▸ **COLLECTED DATA**:
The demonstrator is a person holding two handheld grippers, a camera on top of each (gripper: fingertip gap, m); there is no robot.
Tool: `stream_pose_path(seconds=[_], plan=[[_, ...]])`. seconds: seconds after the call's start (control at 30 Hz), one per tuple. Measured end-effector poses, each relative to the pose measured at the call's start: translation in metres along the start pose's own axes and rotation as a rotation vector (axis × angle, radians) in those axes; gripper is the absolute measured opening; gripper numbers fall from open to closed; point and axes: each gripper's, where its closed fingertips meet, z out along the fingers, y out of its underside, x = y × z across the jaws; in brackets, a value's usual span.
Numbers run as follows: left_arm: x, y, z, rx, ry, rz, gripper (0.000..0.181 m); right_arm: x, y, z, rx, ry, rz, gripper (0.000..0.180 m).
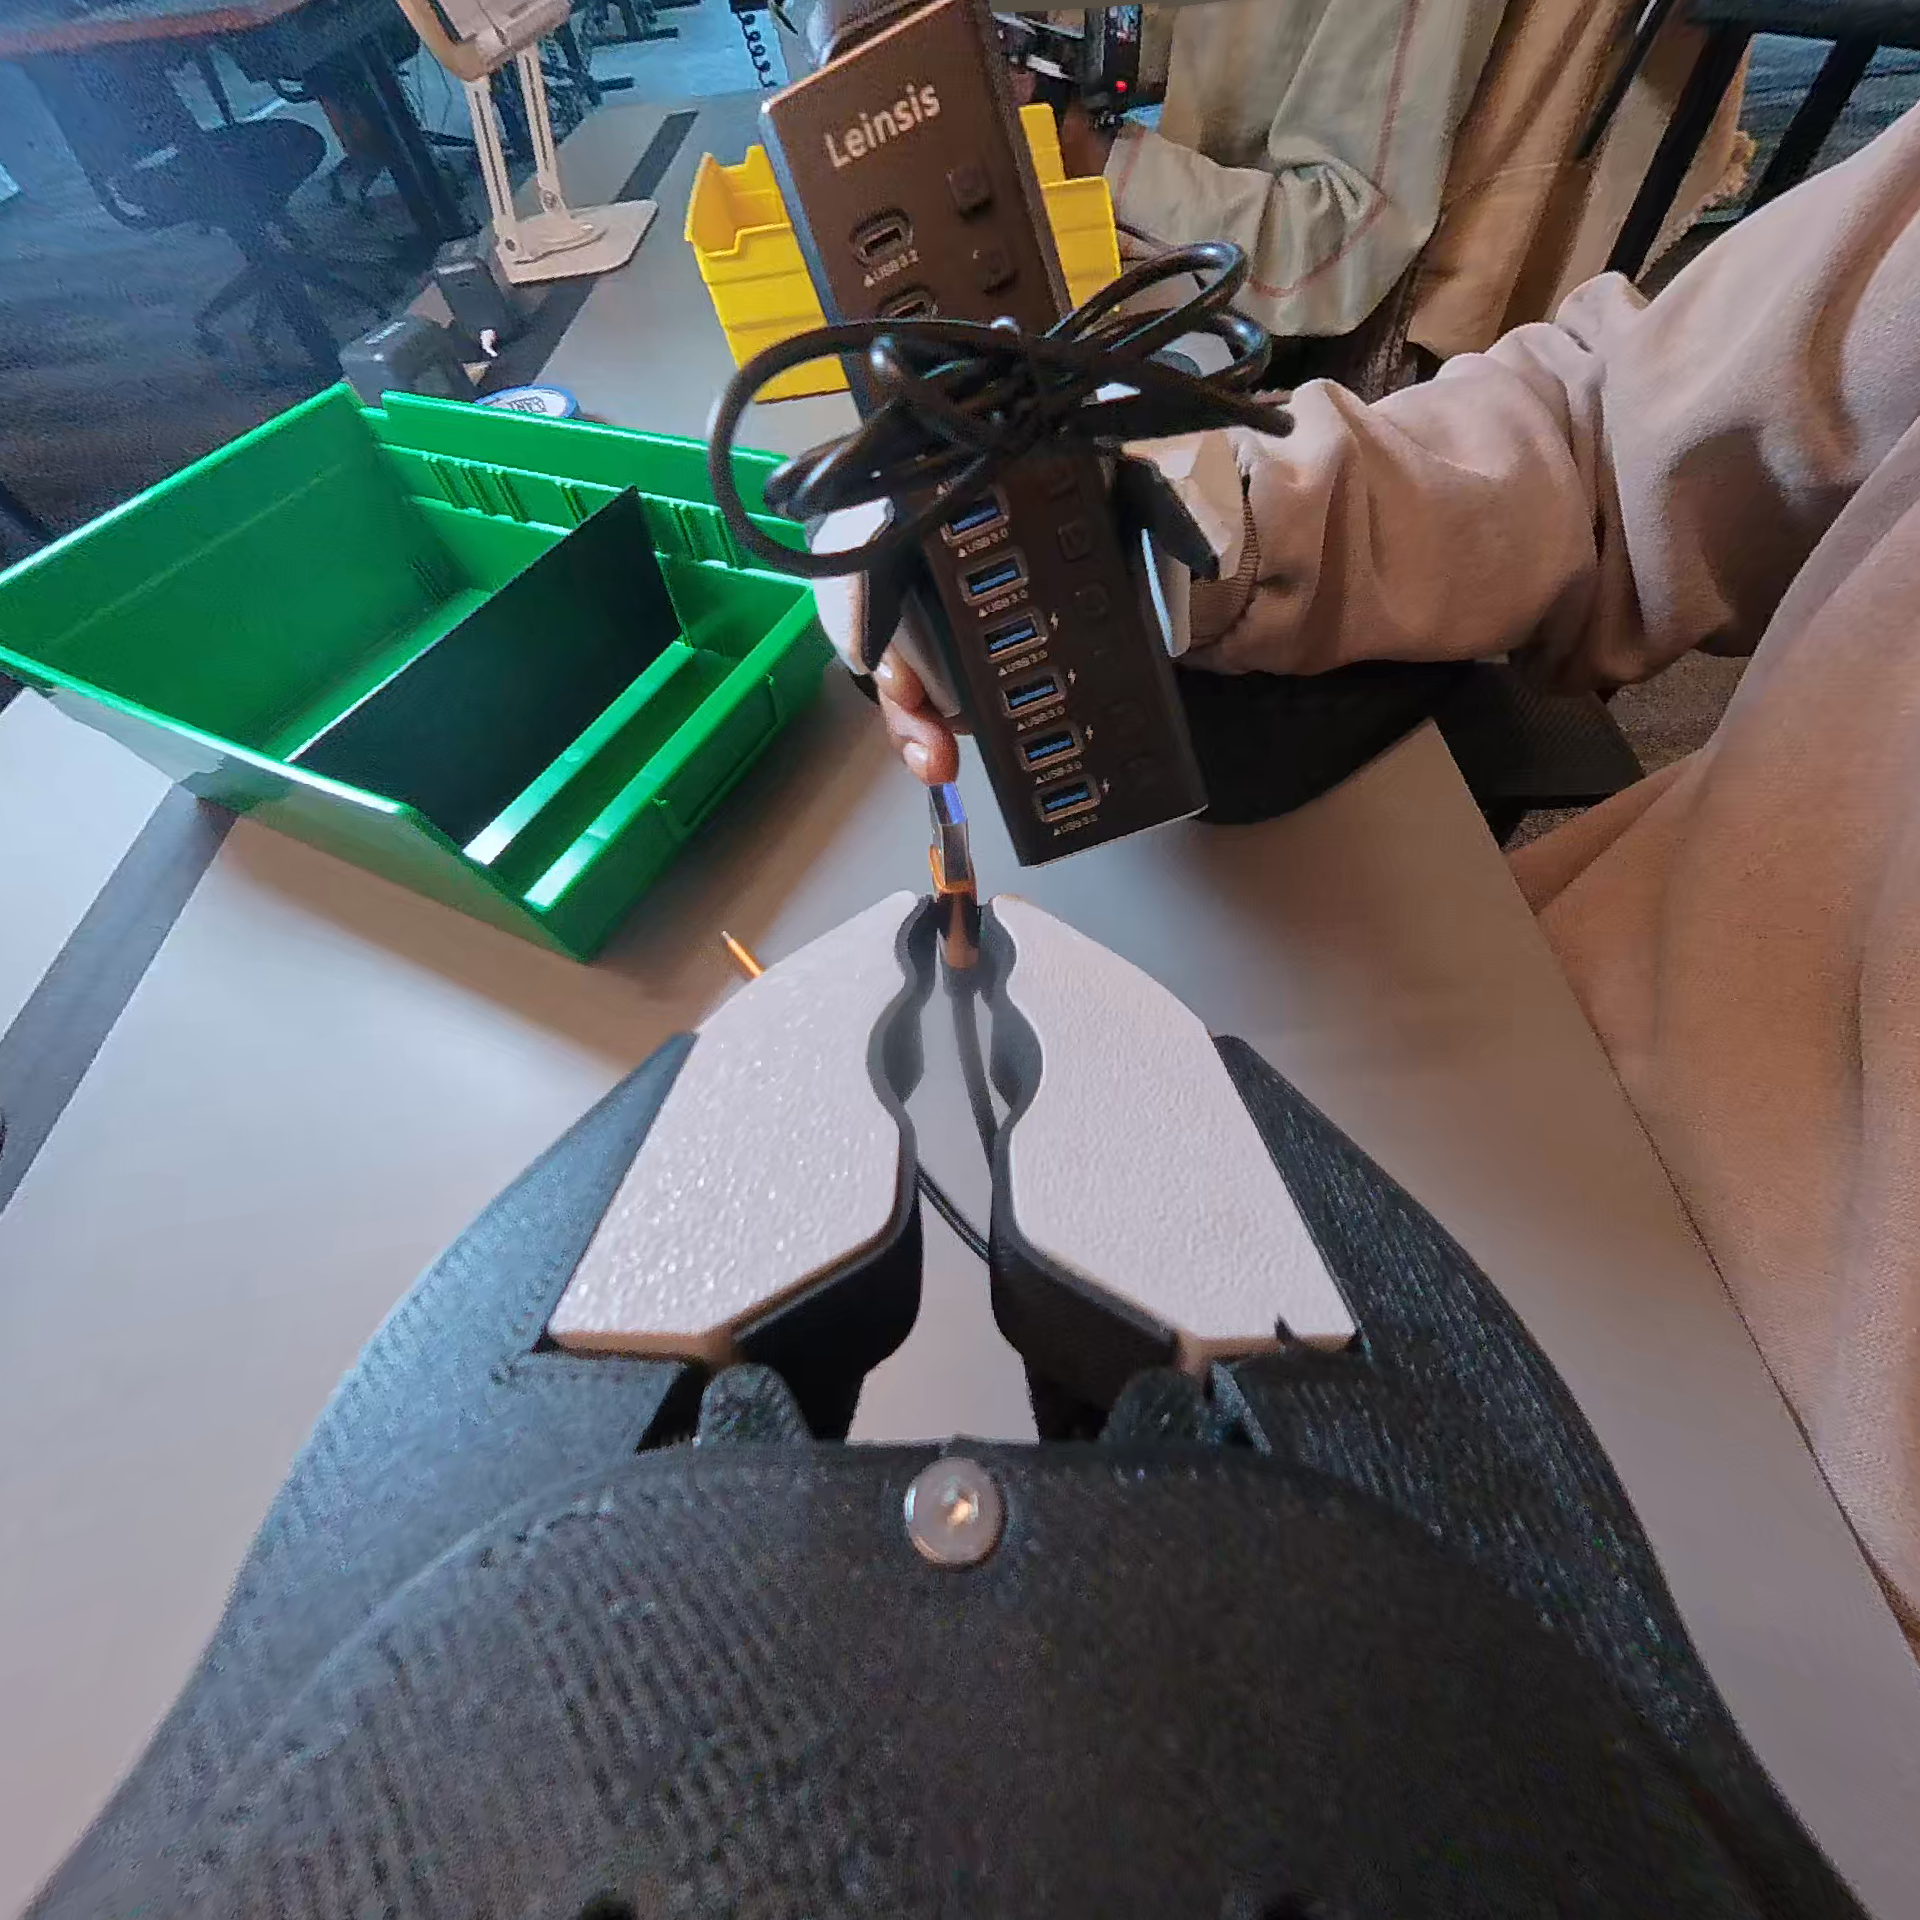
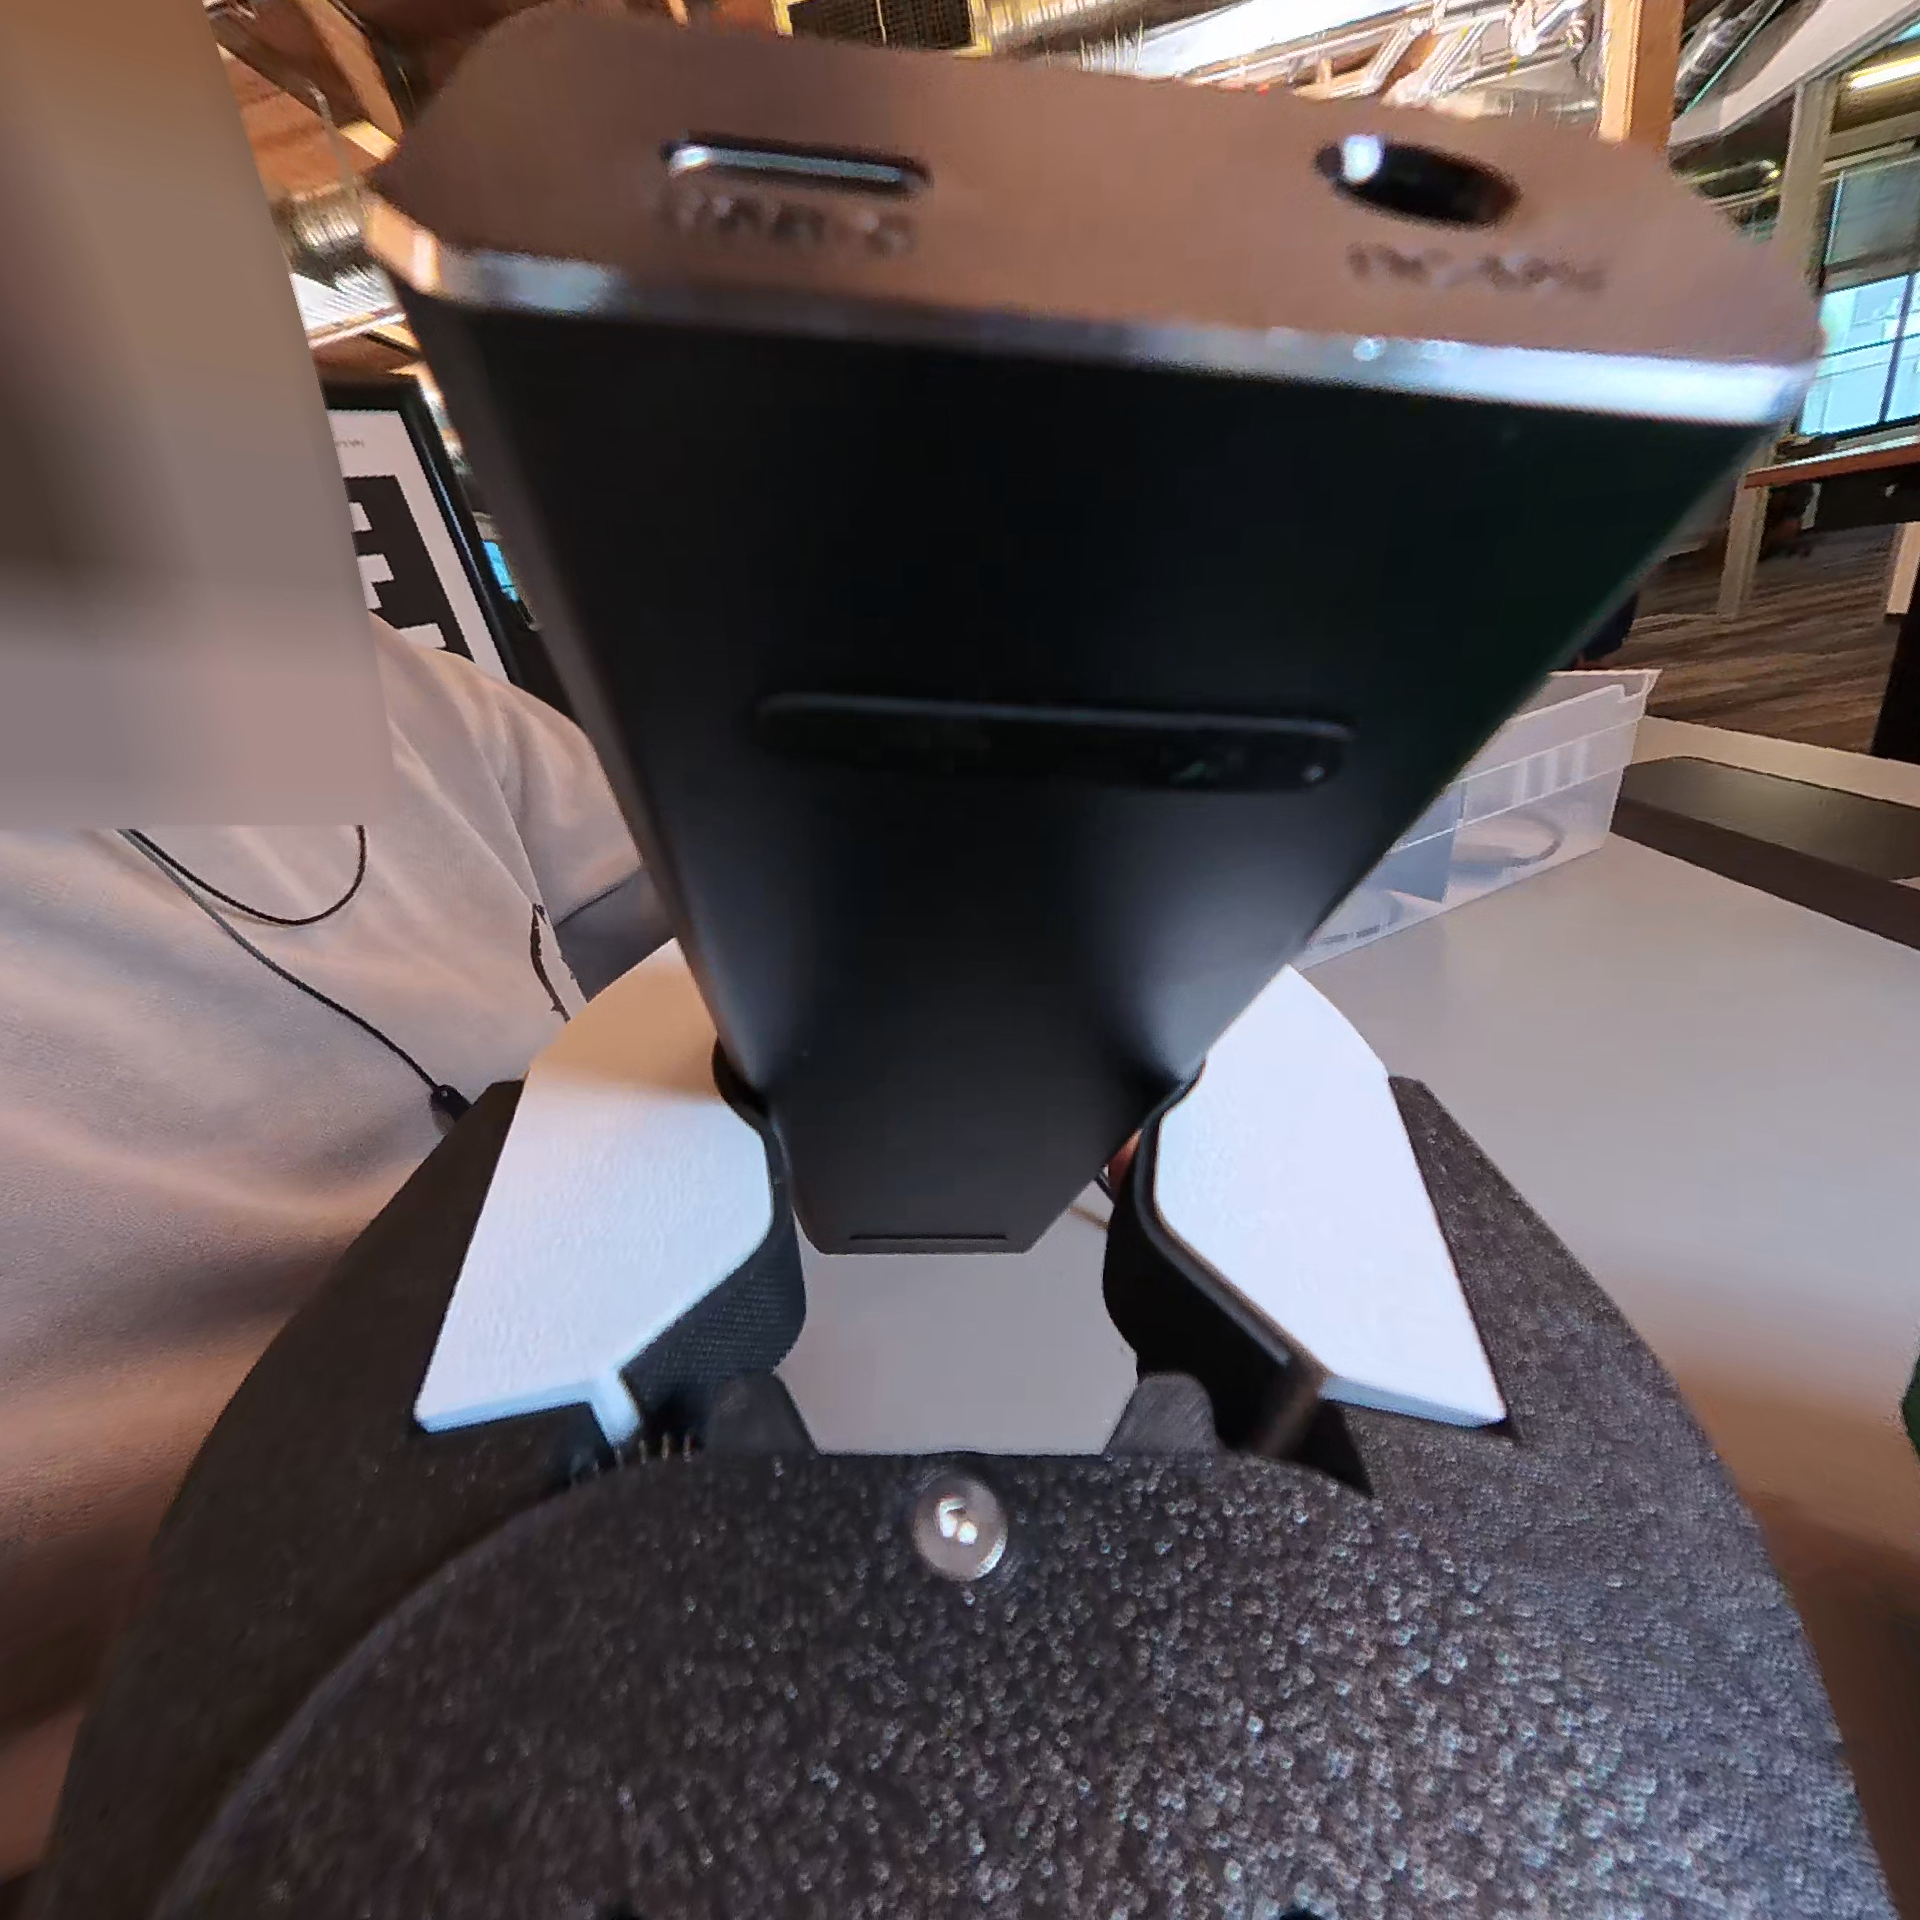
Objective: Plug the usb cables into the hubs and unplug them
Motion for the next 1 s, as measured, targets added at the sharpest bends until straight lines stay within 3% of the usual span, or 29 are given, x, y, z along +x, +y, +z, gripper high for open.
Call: stream_pose_path(seconds=[0.37, 0.63, 0.7, 0.83, 1.0], plan=[[-0.008, -0.019, -0.041, 0.070, -0.003, 0.018, 0.008, -0.005, -0.006, -0.002, -0.007, -0.015, -0.012, 0.072], [0.041, -0.081, -0.121, 0.287, 0.403, 0.000, 0.008, -0.013, -0.025, -0.010, 0.036, -0.023, -0.051, 0.073], [0.025, -0.064, -0.101, 0.195, 0.429, -0.101, 0.008, -0.010, -0.022, -0.011, 0.034, -0.020, -0.036, 0.072], [-0.007, 0.024, -0.018, -0.154, 0.343, -0.336, 0.008, -0.009, -0.017, -0.009, 0.021, -0.023, -0.020, 0.072], [-0.040, 0.105, 0.055, -0.397, 0.093, -0.323, 0.014, -0.011, -0.012, -0.005, -0.002, -0.028, -0.027, 0.072]])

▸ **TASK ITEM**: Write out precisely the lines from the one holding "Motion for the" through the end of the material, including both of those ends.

▸ **EXERCISE RESPONSE**:
Motion for the next 1 s, as measured, targets added at the sharpest bends until straight lines stay within 3% of the usual span, or 29 are given, x, y, z along +x, +y, +z, gripper high for open.
Call: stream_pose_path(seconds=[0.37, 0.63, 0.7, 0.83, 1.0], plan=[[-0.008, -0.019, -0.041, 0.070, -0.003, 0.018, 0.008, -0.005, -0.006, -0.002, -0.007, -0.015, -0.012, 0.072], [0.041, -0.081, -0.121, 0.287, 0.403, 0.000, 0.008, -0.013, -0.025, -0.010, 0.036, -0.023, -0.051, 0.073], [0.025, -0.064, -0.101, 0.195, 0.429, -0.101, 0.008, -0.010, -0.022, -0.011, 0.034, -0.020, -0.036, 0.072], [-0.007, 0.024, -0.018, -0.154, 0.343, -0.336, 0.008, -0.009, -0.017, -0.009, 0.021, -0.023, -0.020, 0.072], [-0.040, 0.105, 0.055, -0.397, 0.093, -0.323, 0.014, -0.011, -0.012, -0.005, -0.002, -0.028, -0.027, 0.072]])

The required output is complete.